Exercise >>
Going through the entries below, copy out each line that contains "wire".
***** Data
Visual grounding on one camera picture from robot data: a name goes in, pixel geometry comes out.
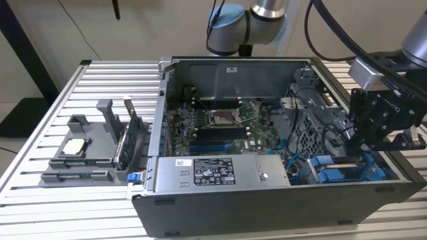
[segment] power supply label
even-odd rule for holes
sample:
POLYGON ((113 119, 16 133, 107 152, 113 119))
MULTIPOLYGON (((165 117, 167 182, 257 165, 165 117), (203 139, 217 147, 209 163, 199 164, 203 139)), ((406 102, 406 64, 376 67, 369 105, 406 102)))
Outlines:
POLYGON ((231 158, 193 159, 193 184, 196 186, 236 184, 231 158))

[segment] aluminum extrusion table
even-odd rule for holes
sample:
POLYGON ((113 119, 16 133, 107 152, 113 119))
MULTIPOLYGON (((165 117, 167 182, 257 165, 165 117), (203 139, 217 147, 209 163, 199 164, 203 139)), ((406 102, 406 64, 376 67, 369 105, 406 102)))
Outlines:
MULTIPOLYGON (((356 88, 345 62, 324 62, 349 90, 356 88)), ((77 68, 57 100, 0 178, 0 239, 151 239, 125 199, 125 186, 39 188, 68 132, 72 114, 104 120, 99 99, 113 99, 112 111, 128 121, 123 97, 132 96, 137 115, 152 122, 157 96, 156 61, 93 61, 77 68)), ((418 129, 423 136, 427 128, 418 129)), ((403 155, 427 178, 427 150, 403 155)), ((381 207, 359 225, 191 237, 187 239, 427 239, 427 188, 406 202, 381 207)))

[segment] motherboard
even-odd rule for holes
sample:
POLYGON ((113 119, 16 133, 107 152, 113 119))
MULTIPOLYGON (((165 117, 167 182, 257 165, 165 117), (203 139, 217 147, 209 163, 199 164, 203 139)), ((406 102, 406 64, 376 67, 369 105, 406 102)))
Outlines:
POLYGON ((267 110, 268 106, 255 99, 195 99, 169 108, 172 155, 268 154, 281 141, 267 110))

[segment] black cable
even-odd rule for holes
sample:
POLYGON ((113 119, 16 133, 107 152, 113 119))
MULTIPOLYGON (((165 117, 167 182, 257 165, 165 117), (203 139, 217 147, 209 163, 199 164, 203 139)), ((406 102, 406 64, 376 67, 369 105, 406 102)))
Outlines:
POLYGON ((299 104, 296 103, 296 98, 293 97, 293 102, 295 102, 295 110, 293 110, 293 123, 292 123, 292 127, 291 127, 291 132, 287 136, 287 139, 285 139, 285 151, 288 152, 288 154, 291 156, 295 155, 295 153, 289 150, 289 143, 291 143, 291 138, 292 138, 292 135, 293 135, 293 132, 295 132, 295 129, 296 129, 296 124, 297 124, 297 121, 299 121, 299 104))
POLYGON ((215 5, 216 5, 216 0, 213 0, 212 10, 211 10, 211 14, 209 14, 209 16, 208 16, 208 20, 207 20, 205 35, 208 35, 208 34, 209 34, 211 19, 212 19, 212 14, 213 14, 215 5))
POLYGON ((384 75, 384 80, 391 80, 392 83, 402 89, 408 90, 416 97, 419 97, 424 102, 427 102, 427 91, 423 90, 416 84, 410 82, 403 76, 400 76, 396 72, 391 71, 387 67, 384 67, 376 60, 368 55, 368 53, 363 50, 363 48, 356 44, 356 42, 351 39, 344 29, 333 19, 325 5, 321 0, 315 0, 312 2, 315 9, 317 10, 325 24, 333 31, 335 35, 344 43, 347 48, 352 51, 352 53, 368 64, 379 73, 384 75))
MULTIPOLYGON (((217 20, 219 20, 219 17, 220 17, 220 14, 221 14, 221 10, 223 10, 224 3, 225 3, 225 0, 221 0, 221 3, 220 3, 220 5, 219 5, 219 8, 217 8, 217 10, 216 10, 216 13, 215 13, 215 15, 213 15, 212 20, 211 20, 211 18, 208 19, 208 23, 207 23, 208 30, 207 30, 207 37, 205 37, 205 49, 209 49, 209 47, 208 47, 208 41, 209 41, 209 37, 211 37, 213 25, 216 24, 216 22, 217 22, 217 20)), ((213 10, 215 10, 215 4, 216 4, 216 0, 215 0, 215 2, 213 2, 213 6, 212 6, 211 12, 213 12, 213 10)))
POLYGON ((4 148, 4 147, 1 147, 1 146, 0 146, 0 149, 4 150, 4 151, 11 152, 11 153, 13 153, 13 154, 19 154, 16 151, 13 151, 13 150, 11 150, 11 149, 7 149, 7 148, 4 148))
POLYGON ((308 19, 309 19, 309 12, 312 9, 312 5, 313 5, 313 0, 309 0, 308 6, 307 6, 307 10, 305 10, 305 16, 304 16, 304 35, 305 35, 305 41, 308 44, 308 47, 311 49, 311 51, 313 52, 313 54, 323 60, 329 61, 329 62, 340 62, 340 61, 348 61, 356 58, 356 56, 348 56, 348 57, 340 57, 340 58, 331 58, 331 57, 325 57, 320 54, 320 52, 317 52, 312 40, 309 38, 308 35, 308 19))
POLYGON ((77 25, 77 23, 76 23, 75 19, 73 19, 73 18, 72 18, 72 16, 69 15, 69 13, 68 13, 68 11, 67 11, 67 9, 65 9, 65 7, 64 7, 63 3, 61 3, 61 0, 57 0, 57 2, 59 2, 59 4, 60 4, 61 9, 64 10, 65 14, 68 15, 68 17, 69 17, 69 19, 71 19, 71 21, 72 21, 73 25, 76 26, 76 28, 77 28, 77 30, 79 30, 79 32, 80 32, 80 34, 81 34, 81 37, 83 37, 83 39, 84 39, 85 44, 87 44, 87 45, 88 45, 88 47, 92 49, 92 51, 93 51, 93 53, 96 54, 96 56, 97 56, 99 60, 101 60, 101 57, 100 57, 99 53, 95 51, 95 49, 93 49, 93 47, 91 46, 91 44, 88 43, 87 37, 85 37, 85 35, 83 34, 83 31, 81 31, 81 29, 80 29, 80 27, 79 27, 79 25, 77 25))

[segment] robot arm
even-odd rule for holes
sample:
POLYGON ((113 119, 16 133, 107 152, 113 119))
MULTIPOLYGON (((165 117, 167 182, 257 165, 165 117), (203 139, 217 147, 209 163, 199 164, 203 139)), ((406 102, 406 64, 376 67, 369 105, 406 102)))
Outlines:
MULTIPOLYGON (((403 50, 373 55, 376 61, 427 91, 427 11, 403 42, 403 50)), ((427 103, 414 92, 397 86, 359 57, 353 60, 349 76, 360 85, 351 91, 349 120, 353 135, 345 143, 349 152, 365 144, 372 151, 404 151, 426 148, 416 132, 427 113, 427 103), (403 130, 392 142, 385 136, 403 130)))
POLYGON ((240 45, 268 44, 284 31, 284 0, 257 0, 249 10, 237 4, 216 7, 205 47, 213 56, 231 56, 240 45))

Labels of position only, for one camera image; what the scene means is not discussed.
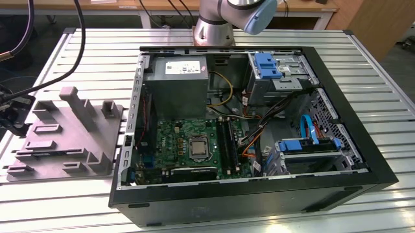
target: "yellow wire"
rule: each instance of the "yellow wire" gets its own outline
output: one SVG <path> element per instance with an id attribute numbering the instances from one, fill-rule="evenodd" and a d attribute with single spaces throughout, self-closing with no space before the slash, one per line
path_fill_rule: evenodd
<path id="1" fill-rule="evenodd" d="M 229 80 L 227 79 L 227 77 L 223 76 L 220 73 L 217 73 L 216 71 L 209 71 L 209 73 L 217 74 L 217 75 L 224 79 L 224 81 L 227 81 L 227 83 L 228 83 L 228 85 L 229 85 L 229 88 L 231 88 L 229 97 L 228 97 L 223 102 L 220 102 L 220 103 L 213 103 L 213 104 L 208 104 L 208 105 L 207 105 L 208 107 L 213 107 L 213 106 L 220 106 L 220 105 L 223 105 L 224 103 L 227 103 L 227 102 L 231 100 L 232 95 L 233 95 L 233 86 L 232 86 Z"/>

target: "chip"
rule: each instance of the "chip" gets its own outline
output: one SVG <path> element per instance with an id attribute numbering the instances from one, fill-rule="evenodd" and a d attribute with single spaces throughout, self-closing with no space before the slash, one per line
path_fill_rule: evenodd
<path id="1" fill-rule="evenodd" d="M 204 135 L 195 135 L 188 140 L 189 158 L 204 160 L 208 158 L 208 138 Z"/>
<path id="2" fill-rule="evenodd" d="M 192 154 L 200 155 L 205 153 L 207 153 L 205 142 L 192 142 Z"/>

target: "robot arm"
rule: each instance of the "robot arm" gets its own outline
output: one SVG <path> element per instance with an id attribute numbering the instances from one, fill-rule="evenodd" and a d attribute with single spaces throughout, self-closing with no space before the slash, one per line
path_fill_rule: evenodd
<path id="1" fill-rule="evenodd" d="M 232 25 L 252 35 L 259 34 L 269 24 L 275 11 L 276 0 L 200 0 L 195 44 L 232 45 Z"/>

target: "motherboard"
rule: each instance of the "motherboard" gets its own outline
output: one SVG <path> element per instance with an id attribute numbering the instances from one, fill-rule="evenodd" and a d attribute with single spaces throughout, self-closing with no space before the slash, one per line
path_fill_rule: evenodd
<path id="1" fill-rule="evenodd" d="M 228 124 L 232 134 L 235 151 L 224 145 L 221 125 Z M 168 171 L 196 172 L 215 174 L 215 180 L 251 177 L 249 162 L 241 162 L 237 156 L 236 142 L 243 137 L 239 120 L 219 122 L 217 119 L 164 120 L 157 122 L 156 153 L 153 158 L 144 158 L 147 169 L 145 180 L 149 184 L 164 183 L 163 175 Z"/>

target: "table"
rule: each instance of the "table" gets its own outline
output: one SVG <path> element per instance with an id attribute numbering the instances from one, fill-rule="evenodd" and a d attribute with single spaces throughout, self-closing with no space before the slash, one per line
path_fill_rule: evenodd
**********
Solution to this exercise >>
target: "yellow wire"
rule: each instance of the "yellow wire" gets its own outline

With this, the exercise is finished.